Sunday, December 21, 2008

NO NEED TO KNOCK

.....there, I'm back. Sorry, I was a little longer then I thought. My visitor insisted on staying a bit longer. Now it's just you and me. I'd like to talk to you. Why don't you tell me your name.

You know, I had a dream the other night. That night I was alone and getting ready to go to sleep. As I lay in bed, I began looking up at the ceiling and I started seeing faces that were formed from the stucco above me. And then as I continued to gaze, the face started to lead downward with lines and curves, forming a body. It's like it started to come alive. I could almost see movement. The more I looked at it, it began looking back at me, and then I couldn't look anymore. I was getting sleepy, almost drowsy and could barley look up as my eyes were slowly closing. But I had to look up one more time. And then suddenly it .....Oh wait, ..someone is walking into my apartment.....please wait for me, ok? I'll try to not be too long.

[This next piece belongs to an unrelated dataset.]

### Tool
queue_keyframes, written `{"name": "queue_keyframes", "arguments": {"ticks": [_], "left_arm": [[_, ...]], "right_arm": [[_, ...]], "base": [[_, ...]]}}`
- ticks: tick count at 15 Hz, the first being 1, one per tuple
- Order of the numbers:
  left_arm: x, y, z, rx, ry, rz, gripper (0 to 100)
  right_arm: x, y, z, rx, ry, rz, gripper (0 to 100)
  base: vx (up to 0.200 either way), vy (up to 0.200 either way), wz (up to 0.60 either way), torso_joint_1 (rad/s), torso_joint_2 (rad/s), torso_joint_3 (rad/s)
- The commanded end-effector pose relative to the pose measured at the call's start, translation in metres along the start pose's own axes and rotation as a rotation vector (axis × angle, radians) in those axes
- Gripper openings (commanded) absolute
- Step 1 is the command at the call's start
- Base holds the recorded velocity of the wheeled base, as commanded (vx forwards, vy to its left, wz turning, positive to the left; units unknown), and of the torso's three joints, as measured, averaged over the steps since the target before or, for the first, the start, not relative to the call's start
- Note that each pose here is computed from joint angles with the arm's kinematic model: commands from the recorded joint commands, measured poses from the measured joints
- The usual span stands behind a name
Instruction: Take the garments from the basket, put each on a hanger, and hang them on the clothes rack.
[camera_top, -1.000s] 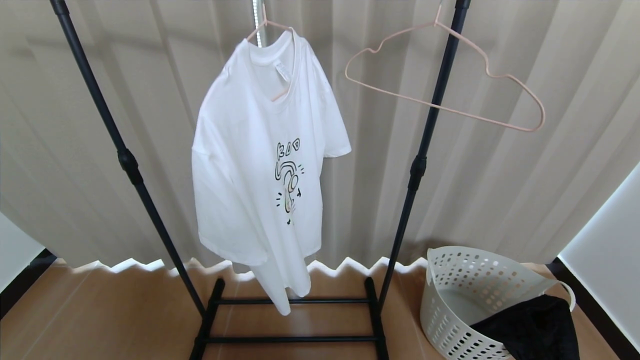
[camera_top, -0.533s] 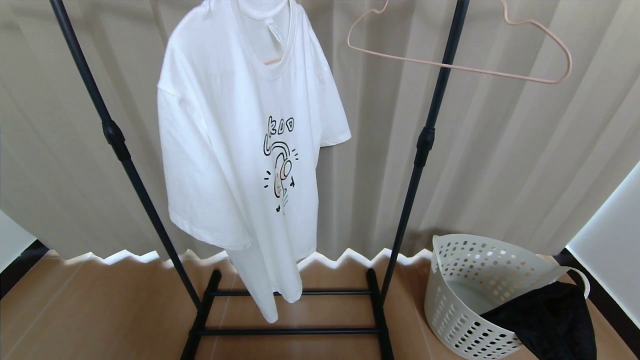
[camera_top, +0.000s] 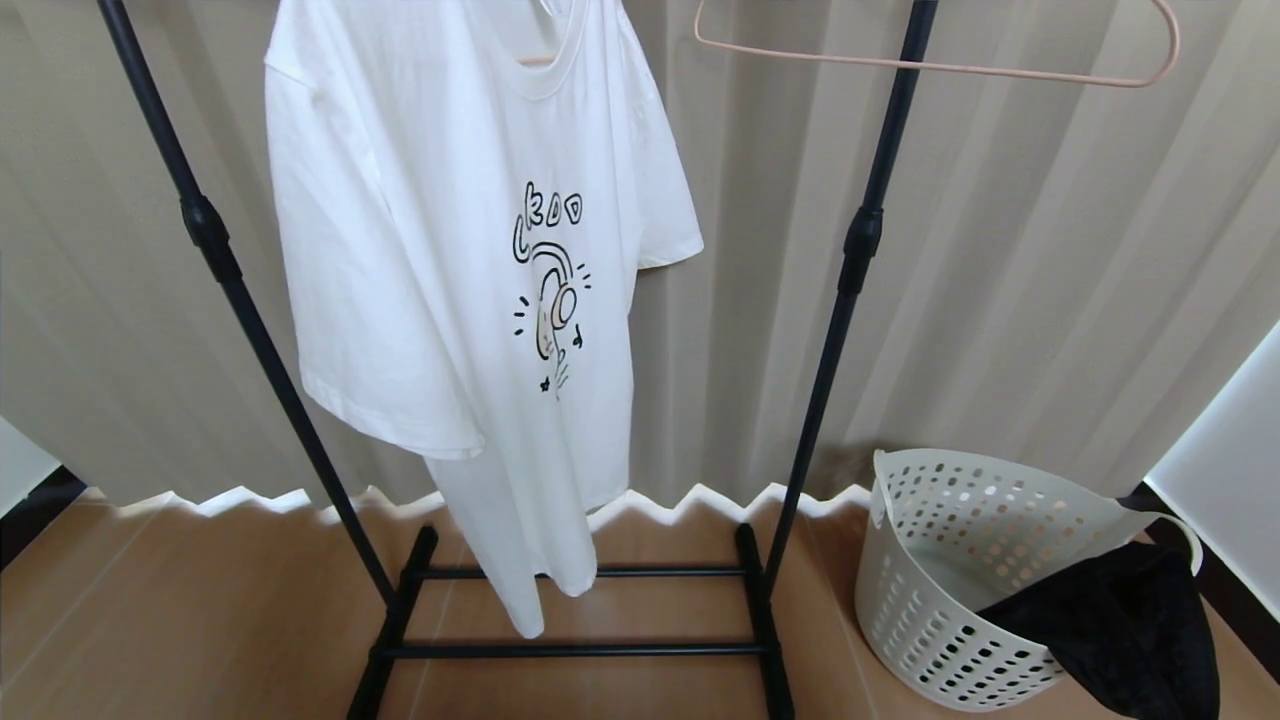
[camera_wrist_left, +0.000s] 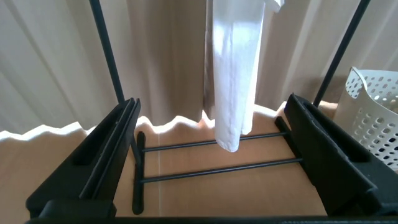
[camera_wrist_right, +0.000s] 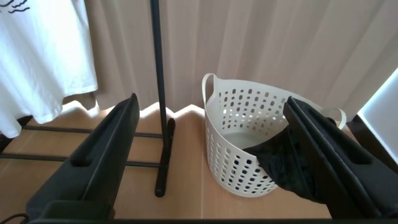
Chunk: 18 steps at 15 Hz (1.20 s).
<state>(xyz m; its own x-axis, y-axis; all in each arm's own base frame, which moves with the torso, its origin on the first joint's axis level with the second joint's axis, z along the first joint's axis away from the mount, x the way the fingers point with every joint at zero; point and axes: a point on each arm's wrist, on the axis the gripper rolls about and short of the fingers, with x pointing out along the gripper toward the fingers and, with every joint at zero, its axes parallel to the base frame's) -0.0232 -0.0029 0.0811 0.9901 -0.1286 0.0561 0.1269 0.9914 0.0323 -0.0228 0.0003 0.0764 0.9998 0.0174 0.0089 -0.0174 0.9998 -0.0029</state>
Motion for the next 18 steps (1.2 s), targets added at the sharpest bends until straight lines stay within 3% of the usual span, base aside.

Oh wow, yeah, someone came in again. Sorry about that, do I look ok, is my hair alright? Do I look like a mess? How long were you waiting, about a half hour? Sorry.



Ah yes, my dream. Hey, why don't you just come inside my apartment instead of talking out here in the hallway. Don't be shy. I don't bite. I think you'll like what I've done to the place.



See, it's not so bad. Why don't you sit down. Would you like something to drink?


And suddenly, it was coming closer to me. The face on my ceiling. It was terribly strange. It now had shape, a form like a body of some sort, and the face was staring at me with different expressions. I was frightened and I wanted go to sleep, but I couldn't. Then my eyes felt heavy again, I finally dosed off.



































NO NEED TO KNOCK

Welcome to my apartment. I live in apt. 9. There's no need to knock. If you'd like to come in, just come in. I've had a lot of guest's. I guess you can say I'm a popular girl, but I will treat you as if you were my first visitor. Sit down, and make yourself comfortable. Would you like a drink? Good. Feeling more at ease now? Good.

My name is Ava, what's yours? I would like to talk more, but I have someone waiting for me in my apartment, and it would be rude if I ignored my guest. Please return, I won't be long.